◆ Task description ◆
In the listing beneath this line, copy exactly the lines starting with the one containing "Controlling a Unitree" and going on through the one containing "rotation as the".

Records for processing Start Marker

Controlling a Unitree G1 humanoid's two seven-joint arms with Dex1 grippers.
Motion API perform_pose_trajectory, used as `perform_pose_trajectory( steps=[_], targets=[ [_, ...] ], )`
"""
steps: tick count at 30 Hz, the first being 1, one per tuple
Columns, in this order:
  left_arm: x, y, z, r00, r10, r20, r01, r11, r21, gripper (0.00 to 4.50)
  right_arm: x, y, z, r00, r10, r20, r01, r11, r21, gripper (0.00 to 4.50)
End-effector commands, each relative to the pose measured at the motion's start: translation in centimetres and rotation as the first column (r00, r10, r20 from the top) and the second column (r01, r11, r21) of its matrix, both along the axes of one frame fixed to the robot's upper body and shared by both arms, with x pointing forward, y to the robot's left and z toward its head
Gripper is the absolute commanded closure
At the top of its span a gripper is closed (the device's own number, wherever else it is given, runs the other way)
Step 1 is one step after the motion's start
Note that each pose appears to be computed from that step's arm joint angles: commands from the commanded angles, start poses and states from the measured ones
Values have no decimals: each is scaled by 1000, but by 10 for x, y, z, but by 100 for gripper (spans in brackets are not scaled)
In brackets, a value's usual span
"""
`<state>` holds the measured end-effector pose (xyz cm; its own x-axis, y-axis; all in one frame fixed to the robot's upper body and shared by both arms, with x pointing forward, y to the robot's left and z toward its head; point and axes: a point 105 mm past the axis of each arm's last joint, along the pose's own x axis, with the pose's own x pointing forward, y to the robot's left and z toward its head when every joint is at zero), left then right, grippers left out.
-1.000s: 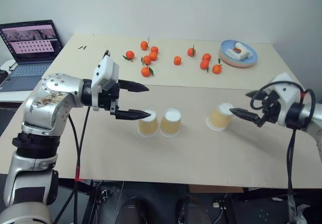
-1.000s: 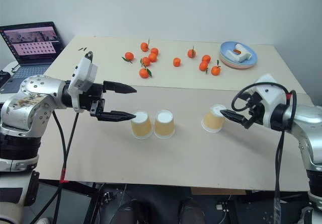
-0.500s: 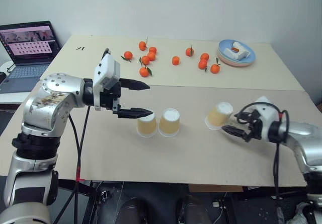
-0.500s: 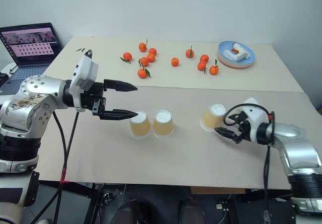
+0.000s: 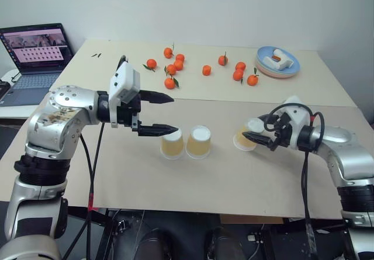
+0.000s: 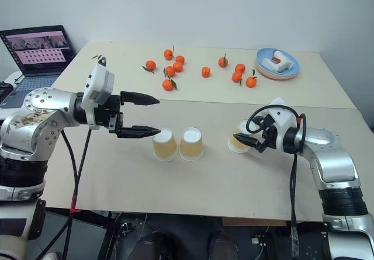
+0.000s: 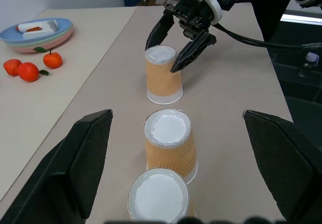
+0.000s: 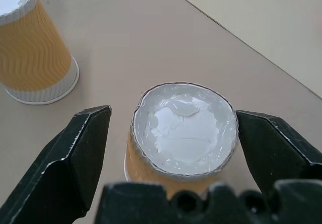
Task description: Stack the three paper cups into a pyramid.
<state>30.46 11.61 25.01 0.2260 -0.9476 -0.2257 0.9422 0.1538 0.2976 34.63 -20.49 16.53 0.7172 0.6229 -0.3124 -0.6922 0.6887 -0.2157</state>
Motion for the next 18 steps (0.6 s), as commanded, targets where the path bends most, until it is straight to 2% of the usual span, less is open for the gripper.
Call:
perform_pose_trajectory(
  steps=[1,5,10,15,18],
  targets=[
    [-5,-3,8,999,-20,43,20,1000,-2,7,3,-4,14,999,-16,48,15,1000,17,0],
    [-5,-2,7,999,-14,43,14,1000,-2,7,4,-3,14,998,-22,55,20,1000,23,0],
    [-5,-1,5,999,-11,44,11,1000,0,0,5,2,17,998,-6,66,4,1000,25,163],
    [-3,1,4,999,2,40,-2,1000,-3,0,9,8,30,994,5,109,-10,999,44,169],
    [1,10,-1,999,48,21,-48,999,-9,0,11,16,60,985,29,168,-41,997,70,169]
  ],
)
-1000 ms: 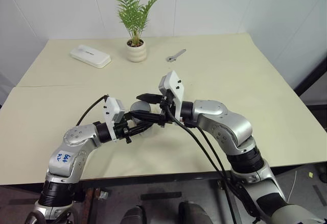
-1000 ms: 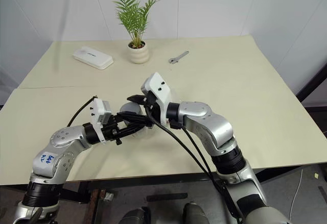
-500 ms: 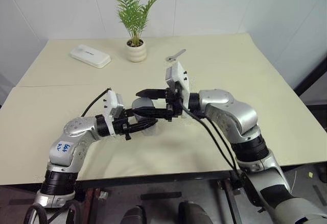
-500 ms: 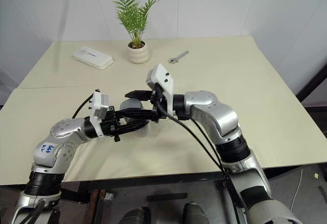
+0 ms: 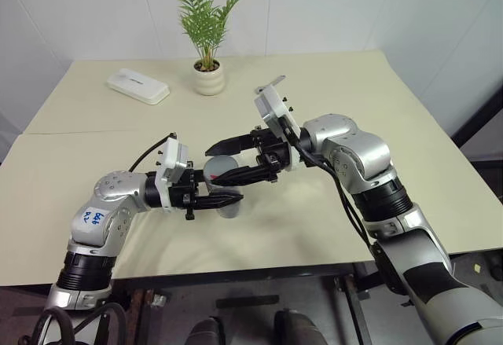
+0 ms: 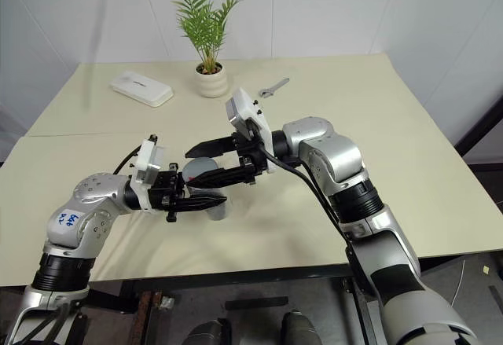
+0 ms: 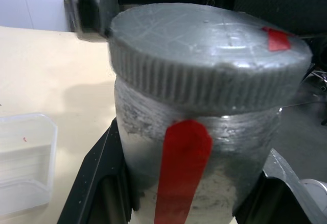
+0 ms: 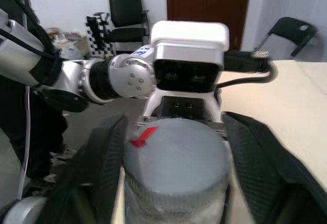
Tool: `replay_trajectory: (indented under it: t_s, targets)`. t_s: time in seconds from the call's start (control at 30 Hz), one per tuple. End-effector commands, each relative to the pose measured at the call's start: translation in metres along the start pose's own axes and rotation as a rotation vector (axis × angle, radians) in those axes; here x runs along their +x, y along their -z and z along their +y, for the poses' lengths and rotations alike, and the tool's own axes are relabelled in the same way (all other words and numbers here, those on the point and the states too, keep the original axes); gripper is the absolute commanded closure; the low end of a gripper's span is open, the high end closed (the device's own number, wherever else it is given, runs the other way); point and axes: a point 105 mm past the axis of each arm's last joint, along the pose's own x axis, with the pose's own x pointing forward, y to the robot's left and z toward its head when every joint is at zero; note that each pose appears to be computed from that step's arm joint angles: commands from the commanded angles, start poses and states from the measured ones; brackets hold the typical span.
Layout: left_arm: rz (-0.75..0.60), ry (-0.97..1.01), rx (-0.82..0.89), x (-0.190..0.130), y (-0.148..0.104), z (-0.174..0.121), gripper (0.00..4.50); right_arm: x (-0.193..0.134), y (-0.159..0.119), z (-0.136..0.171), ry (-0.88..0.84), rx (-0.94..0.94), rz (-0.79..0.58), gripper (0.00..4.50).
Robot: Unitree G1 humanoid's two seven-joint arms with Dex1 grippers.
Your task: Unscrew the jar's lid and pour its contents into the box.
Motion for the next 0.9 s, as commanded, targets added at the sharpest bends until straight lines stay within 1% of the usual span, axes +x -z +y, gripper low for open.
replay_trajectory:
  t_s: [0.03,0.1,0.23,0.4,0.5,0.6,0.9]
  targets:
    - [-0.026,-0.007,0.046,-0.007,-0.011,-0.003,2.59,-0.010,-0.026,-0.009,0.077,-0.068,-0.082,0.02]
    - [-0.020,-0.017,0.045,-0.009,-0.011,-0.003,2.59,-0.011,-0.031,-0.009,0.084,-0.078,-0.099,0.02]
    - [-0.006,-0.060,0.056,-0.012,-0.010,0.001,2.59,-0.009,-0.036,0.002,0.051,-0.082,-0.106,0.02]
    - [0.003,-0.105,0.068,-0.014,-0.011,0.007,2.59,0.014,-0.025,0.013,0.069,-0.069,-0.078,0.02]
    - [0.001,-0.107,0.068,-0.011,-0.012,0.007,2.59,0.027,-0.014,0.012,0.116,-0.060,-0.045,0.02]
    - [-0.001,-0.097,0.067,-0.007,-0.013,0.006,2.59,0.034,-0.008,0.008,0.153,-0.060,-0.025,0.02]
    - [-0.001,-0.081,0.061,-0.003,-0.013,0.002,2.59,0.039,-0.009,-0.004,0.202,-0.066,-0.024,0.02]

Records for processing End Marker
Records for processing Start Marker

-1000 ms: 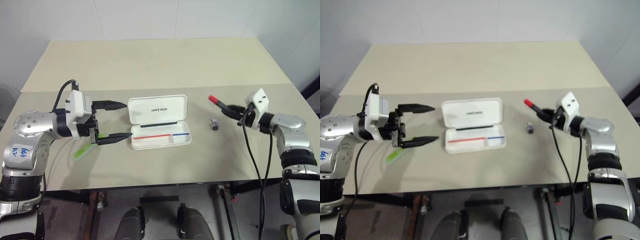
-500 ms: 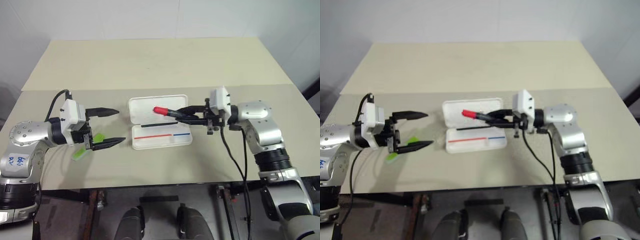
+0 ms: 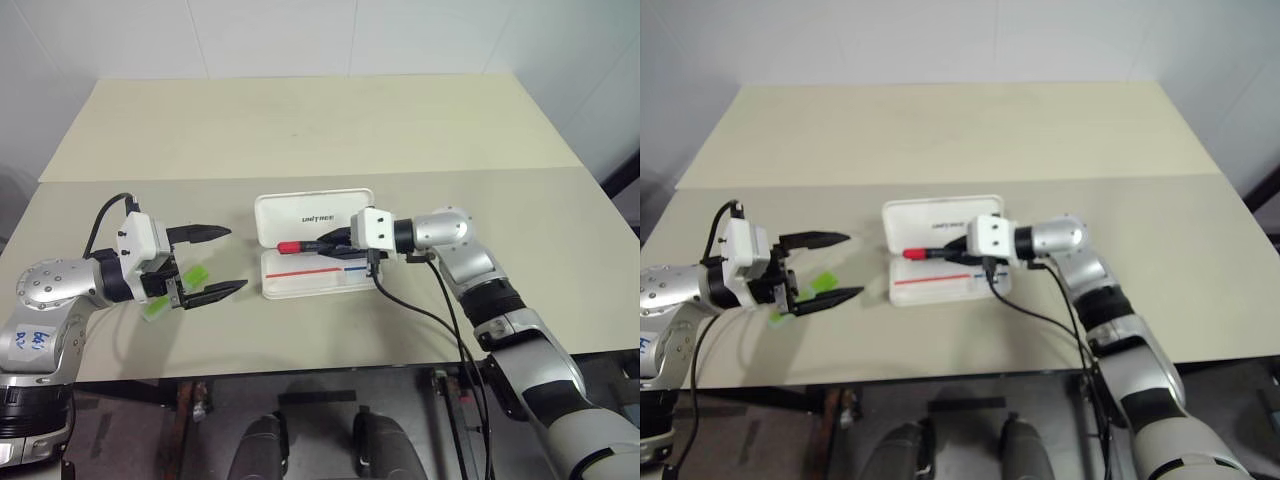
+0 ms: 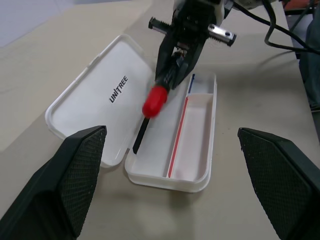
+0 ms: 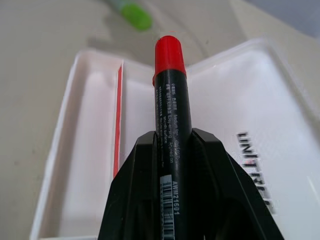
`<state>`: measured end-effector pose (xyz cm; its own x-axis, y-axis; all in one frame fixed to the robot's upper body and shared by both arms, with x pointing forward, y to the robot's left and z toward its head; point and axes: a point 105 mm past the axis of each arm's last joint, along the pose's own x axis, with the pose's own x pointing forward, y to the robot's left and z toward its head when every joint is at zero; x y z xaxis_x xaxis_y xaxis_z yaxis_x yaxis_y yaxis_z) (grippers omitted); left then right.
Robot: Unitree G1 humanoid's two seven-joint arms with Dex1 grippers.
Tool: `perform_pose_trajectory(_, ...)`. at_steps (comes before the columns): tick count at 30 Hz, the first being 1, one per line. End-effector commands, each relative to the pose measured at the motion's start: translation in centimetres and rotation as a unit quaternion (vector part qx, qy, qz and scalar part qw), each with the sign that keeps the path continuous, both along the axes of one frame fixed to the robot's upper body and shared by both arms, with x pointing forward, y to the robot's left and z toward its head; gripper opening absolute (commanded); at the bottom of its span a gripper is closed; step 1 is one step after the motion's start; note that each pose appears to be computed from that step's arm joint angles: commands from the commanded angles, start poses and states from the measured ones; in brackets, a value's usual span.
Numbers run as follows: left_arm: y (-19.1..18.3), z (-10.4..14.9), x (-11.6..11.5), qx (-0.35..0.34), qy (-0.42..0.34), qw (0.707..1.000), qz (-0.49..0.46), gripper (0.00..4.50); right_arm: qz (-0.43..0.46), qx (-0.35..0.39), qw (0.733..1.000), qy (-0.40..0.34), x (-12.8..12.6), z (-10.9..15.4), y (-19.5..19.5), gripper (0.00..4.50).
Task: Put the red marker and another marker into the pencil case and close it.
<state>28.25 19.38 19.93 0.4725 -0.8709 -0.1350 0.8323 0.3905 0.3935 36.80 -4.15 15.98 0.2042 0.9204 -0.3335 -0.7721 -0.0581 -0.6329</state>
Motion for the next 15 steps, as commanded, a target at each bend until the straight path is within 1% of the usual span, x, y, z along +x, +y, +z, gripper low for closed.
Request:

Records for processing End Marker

◆ Output of the task ◆
Controlling a Unitree G1 humanoid's two seven-joint arms with Dex1 grippers.
Motion API perform_pose_trajectory, used as `perform_pose_trajectory( steps=[_], targets=[ [_, ...] ], )`
"""
steps: tick count at 30 Hz, the first being 1, one per tuple
Columns, in this order:
  left_arm: x, y, z, r00, r10, r20, r01, r11, r21, gripper (0.00 to 4.50)
  right_arm: x, y, z, r00, r10, r20, r01, r11, r21, gripper (0.00 to 4.50)
End-effector commands, each relative to the pose measured at the motion's start: translation in centimetres and rotation as the first column (r00, r10, r20 from the top) and the second column (r01, r11, r21) of its matrix, both along the axes of one frame fixed to the robot's upper body and shared by both arms, with x pointing forward, y to the robot's left and z toward its head

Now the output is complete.